BEGIN Data excerpts

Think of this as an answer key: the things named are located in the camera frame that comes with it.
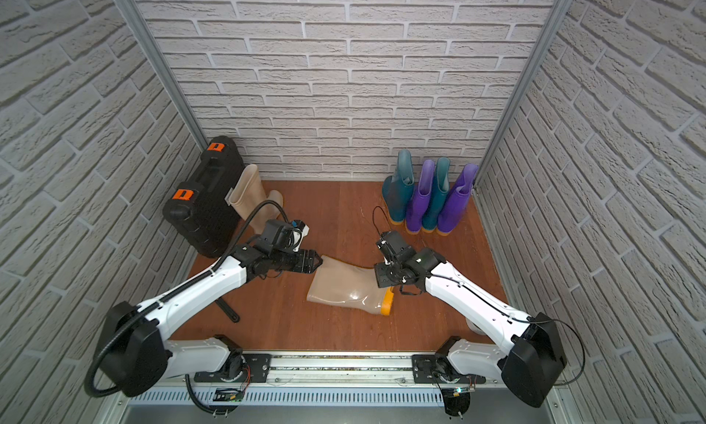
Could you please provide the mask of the beige rain boot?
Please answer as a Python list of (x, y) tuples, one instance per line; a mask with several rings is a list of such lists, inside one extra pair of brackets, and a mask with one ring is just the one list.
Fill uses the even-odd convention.
[(391, 288), (378, 286), (375, 269), (323, 256), (323, 263), (314, 274), (306, 300), (388, 317), (392, 312), (394, 296)]
[[(245, 167), (241, 177), (231, 190), (227, 192), (225, 201), (235, 212), (244, 220), (250, 216), (252, 211), (262, 202), (270, 200), (276, 202), (280, 207), (283, 207), (283, 195), (277, 190), (272, 190), (266, 194), (262, 185), (259, 168), (255, 164)], [(255, 215), (249, 226), (253, 229), (256, 235), (260, 235), (268, 220), (277, 219), (281, 213), (271, 205), (263, 206)]]

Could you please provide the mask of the purple rain boot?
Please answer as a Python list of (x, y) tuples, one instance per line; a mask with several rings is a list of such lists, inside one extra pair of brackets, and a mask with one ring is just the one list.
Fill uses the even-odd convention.
[(422, 229), (422, 219), (431, 201), (434, 174), (435, 162), (431, 159), (425, 160), (419, 181), (406, 208), (406, 230), (410, 234), (418, 234)]
[(438, 216), (437, 231), (439, 234), (447, 236), (460, 223), (473, 193), (474, 182), (479, 170), (480, 167), (476, 164), (467, 164), (463, 167)]

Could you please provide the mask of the teal rain boot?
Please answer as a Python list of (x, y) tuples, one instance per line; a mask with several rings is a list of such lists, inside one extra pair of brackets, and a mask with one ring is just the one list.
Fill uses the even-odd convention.
[(414, 184), (411, 153), (402, 149), (397, 156), (395, 172), (388, 176), (382, 185), (382, 197), (393, 225), (400, 225), (406, 219), (406, 208), (412, 198)]
[(431, 232), (437, 227), (438, 217), (450, 191), (449, 173), (450, 159), (448, 157), (440, 157), (434, 170), (428, 210), (422, 219), (422, 227), (425, 231)]

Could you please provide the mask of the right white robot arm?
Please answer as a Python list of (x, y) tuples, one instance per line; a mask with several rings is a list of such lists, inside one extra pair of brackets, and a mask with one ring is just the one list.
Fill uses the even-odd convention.
[(526, 405), (543, 404), (567, 365), (556, 320), (501, 302), (433, 249), (415, 251), (398, 232), (381, 234), (377, 247), (384, 256), (374, 268), (380, 288), (413, 285), (454, 308), (494, 342), (454, 339), (442, 357), (456, 374), (500, 380)]

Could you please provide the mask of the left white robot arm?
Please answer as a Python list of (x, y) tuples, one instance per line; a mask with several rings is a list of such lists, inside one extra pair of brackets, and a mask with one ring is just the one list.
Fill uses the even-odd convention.
[(134, 398), (168, 378), (209, 373), (233, 381), (244, 370), (241, 348), (215, 336), (175, 341), (173, 334), (207, 306), (269, 271), (312, 274), (322, 264), (313, 249), (264, 253), (238, 245), (175, 289), (133, 306), (121, 302), (105, 317), (99, 344), (84, 379), (92, 398), (121, 392)]

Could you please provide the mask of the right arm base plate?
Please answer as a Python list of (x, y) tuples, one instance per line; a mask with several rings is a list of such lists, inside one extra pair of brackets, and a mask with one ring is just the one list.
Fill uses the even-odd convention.
[(435, 354), (413, 354), (412, 373), (416, 384), (424, 385), (483, 385), (486, 378), (476, 374), (461, 375), (445, 357)]

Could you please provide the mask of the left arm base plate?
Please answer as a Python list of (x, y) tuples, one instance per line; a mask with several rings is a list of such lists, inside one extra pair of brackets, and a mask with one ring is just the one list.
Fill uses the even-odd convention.
[(198, 372), (193, 380), (196, 383), (265, 383), (272, 355), (267, 353), (244, 353), (227, 361), (215, 373)]

END Data excerpts

§ **What is expected**: Exactly as written, repeat the lines of the material above from the first through the line holding "Could you please provide the mask of the beige", with both ends in the copy and no pictures.

§ **Problem solution**:
Think of this as an answer key: the things named are located in the camera frame that comes with it.
Could you please provide the mask of the beige rain boot?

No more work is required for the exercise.